Problem details: For the records that follow, please set down exactly the lines between the one holding "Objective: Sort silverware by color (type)" and the one holding "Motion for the", inclusive, and only those.

Stored items:
··········

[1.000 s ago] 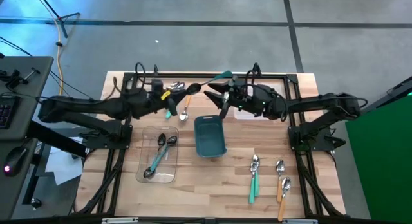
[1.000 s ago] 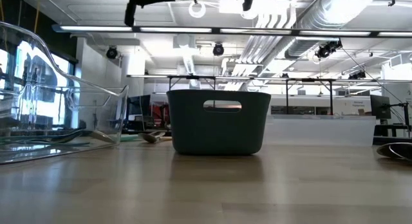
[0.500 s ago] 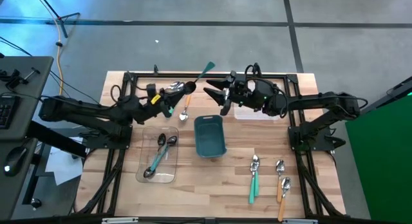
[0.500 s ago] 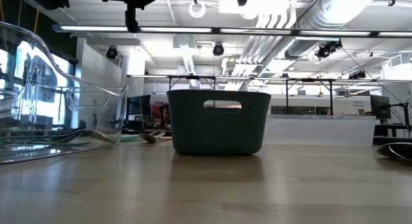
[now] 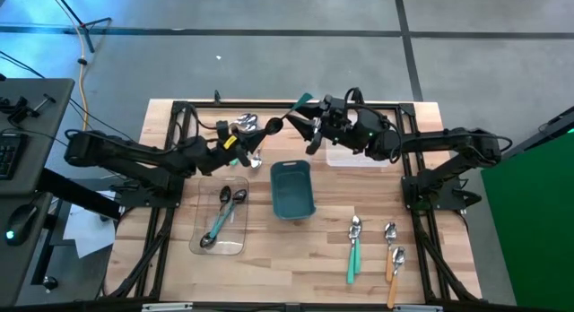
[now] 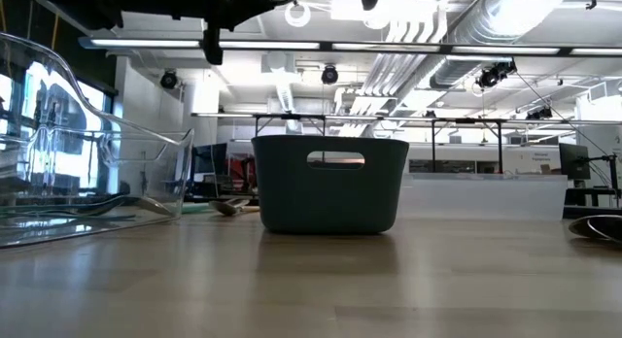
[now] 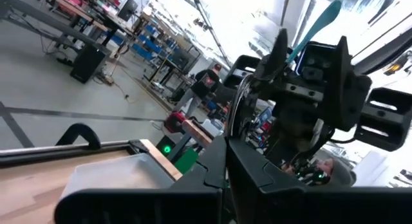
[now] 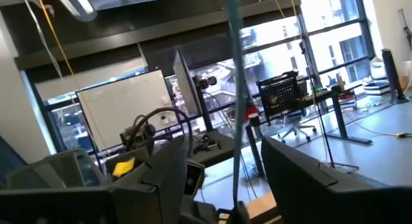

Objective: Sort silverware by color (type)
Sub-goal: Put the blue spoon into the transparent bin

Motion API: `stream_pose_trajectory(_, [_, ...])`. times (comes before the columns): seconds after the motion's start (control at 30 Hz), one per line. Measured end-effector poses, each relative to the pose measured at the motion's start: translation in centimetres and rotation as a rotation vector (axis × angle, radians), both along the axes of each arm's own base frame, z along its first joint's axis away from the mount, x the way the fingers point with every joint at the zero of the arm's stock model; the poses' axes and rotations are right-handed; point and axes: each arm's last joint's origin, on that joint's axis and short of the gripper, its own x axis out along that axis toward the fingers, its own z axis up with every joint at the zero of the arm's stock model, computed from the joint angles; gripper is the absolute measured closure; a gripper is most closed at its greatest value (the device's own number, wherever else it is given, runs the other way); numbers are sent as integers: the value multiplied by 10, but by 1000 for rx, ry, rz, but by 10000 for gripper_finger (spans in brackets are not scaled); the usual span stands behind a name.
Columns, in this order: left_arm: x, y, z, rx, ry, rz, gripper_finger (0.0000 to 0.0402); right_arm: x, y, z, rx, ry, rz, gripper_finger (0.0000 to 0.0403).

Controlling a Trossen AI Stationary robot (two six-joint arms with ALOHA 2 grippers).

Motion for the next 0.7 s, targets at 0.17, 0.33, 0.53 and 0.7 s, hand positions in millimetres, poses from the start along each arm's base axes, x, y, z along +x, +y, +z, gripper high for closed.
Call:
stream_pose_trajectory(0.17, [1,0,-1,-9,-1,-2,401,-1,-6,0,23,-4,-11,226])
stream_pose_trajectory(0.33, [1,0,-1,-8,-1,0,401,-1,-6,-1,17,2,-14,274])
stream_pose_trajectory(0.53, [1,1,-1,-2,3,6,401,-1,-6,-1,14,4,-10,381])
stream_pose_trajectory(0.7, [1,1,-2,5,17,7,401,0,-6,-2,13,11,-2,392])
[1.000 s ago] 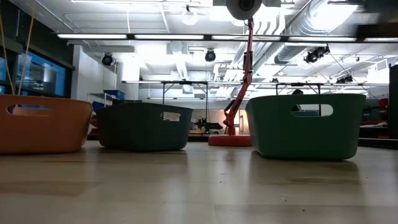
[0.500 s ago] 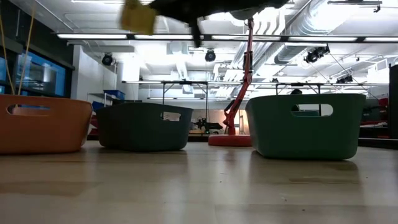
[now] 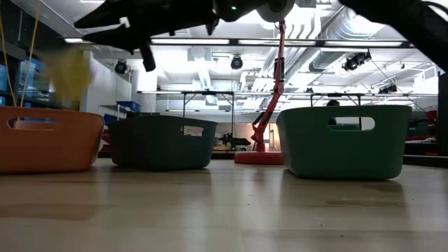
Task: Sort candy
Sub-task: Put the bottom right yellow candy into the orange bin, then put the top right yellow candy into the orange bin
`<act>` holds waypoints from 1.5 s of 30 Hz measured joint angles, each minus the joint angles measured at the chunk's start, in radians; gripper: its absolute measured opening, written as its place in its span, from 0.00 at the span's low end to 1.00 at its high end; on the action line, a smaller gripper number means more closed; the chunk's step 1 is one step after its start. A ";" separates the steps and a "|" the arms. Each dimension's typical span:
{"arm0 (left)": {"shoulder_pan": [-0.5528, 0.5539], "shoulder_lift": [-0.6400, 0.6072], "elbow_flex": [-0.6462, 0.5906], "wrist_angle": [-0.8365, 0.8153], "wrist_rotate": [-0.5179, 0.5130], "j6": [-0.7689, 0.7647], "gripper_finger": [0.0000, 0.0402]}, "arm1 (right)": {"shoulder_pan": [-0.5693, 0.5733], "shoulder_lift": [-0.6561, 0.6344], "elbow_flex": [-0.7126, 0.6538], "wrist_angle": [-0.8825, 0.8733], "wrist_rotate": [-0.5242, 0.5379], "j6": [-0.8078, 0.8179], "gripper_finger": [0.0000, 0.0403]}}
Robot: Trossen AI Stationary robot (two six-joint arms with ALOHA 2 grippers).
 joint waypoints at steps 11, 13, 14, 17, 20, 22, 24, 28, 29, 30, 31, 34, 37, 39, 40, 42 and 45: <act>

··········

Answer area:
Objective: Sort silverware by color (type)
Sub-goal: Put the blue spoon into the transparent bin

Motion API: `stream_pose_trajectory(_, [_, ...])`. times (comes before the columns): seconds after the motion's start (control at 30 Hz), one per line. Measured end-effector poses, each relative to the pose measured at the motion's start: translation in centimetres and rotation as a rotation vector (axis × angle, radians), both along the axes of each arm's own base frame, z along its first joint's axis away from the mount, x the way the fingers point with every joint at the zero of the arm's stock model; the poses' axes and rotations are right-handed; point and axes: each arm's last joint's origin, on that joint's axis and short of the gripper, its own x axis out along that axis toward the fingers, its own z axis up with every joint at the zero of the arm's stock model, computed from the joint angles; gripper is the absolute measured closure; a gripper is most closed at its greatest value (the device's own number, wherever else it is given, runs the other way); numbers are sent as integers: the value multiplied by 10, but by 1000 for rx, ry, rz, but by 10000 for gripper_finger (spans in brackets are not scaled); the usual span stands behind a name.
Columns, in this order: left_arm: x, y, z, rx, ry, rz, gripper_finger (0.0000 to 0.0402); right_arm: x, y, z, rx, ry, rz, gripper_finger (0.0000 to 0.0403).

Controlling a Trossen AI Stationary robot (two six-joint arms with ALOHA 2 grippers).

Motion for the next 0.7 s, targets at 0.17, 0.33, 0.53 and 0.7 s, hand positions in millimetres, poses from the start along each arm's base axes, x, y, z along +x, +y, +z, gripper high for closed.

The exercise requires no further output.